Other questions I don't know how to answer. They're about things like, when did you start getting off and thinking about __? When was the last time? How many times? I know they don't expect exact numbers or like the exact date or anything, but I don't have those kinds of thoughts organized like that, and I don't know how to figure it out. I can say this year or within the first x months of meeting that person or in 20##, but with things from this year I don't know how to narrow down further than let's say anything was on the table through to November 2020. And they need these answers. Without those answers, that's a dealbreaker.

Folks, if anyone has figured something like that out before, please help me. At first I was avoiding these questions because I didn't want to know the answer. But at this point, I do want to know the answer. I would like to be a truth seeker and a detective with my partner, to help them heal and to lay the foundation for a new relationship if they're open to it. But I really don't know how.

So with everything else, I'm not even sure why I'm lying anymore. I know the only way to stop is to stop, but I feel like I'm not in control over it. Even though I know I am. I'm reading the Gottman books, the Shirley Glass book, the compact manual for the unfaithful, I'm taking the Affair Recovery bootcamp, but I'm still fucking it up. I feel regret and remorse for what I've done. I'm trying to see things through their eyes, but I struggle with empathy. We're fucking again, but I'm still being a selfish lover, even though (and I earnestly believe this) I don't mean to be. I'm so confused. Poor me, I know. The real burden is on them. This is my fault. They need the support and I need to transition from a destroyer to a healer. I need to process this shit though. And I would really like some support.
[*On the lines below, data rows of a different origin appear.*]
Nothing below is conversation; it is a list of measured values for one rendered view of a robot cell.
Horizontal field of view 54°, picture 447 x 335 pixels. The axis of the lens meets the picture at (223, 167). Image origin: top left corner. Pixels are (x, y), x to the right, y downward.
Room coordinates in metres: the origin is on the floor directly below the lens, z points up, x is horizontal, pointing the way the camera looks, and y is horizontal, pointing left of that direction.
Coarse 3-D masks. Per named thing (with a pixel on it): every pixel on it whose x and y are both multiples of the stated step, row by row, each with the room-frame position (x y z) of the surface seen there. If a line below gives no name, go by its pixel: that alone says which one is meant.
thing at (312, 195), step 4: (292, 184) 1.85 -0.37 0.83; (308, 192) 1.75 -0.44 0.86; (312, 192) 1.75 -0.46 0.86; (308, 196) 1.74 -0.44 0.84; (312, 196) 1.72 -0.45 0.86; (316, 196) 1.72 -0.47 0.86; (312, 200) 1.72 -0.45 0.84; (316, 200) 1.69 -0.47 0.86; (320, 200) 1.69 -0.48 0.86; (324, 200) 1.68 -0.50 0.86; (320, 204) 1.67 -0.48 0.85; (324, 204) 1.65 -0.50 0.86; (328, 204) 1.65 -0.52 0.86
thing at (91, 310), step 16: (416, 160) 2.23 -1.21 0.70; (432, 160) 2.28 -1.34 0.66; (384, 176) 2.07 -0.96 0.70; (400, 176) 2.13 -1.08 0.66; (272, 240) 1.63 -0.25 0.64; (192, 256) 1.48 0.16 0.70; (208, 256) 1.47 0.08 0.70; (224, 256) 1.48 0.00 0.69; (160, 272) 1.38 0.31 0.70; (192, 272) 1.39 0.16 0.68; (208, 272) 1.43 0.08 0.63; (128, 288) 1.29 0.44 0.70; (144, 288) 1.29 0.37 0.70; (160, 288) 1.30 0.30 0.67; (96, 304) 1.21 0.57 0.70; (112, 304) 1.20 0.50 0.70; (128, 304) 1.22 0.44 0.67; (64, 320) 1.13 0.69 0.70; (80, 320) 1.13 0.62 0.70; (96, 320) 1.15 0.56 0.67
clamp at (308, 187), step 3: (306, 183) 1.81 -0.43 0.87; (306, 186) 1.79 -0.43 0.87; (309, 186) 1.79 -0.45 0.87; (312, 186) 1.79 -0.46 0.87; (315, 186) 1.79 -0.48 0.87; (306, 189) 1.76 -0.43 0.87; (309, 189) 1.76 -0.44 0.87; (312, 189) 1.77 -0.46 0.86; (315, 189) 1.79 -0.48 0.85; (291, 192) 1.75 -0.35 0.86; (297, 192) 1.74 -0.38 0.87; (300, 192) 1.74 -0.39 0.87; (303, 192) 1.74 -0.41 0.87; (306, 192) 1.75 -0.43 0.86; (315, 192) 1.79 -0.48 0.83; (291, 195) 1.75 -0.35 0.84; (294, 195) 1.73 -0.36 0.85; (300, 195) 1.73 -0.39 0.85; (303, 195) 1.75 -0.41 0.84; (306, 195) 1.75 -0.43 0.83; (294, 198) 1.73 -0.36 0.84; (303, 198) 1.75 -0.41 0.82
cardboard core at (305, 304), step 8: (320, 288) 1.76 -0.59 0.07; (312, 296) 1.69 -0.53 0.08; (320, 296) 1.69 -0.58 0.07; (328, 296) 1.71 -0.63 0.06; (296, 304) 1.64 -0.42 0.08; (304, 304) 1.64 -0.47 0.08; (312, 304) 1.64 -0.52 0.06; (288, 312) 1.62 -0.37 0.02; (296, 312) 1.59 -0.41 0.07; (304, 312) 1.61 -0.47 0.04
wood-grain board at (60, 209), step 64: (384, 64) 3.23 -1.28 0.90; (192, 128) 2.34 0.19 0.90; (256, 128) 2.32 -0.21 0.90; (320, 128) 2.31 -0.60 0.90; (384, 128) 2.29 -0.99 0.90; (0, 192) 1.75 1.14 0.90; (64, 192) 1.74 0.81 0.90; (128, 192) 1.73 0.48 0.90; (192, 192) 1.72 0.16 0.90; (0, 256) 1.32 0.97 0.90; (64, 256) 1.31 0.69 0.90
I've caused so much trauma and wrecked so much havoc that it's like they're walking through a mine field every day. And it's all my fault. And I'm following all the expert guidance. But whenever I do something right, I cancel it all out with my lies, fundamental self-deception, manipulation, defensiveness, deflection, gaslighting, etc.

I want this relationship, desperately. In earnest, for the first time. I revealed all of this (when prompted with questions) because I felt a massive change of heart from starting Gottman's 30 day challenge in December (which I finally finished today, after a few bumps in the road where I gave up for a few days). I've developed a profound positive perspective for my relationship, and a deep fondness and admiration for my partner. I want to build a sound relationship house. I would be doing great if all we had to work on was our pre-existing marital problems otherwise, but without successfully starting Step 1.1 of the Atone, Attune, Attach process, or even Step 0 of a relationship -- honesty and only honesty -- I will get us nowhere.
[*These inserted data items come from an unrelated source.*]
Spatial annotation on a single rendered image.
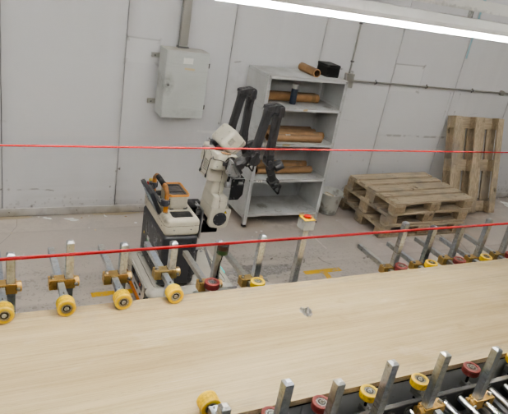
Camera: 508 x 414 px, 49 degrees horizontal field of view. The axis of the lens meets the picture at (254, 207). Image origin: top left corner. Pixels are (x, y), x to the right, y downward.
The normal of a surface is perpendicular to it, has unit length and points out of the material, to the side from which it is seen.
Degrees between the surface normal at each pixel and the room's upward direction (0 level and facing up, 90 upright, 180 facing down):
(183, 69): 90
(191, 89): 90
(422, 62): 90
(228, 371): 0
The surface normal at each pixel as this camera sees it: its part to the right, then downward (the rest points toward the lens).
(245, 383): 0.17, -0.90
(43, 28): 0.43, 0.43
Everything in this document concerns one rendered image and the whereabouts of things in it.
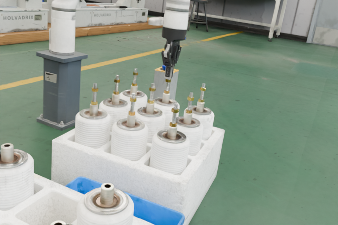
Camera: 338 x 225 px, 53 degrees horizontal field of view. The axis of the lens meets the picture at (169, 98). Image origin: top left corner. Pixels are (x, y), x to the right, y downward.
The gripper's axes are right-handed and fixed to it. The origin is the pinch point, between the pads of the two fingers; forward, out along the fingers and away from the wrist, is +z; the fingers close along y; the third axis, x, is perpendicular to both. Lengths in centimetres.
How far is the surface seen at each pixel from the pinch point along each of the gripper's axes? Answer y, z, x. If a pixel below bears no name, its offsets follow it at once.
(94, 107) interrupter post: -23.8, 7.7, 12.4
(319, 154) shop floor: 48, 35, -57
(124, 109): -13.0, 10.7, 8.2
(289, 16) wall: 501, -1, -32
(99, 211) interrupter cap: -59, 10, -10
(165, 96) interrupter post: -1.1, 7.7, -0.2
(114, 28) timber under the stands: 262, 30, 156
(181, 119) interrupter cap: -12.1, 9.9, -9.2
I'm writing here because I want to change. I want to get my shit together. I know that I am in full control of my behavior, so this is bullshit, but I feel like I can't catch myself before I start lying and fucking things up. It feels like a behavioral problem to me, but I want to undergo a more serious transformation of character and rooting out the behavior is fundamental there. I feel like I'm in that process, and I know it's not going to happen overnight, but I've already taken so much for granted and wasted so much time that we just might not make it.

I'm gonna keep trying and keep holding out for us. I accept that they have at least one foot out the door already, and they might bounce at any time now. I would like to start a new relationship, but I don't want to be the kind of partner that lies all the time. They just might not have any time and effort left to give to us. I can't blame them. But I'm not giving up. Even if they leave, I won't give up. I'm trying to write the story of who I want to become, whether we make it or not. But if we don't make it, I want to get myself together, and maybe they'll want to come back in the future. Maybe not. But I'll keep holding out hope. I'll keep trying.

Anyone who has advice or can offer some support, please help me. I'm desperate.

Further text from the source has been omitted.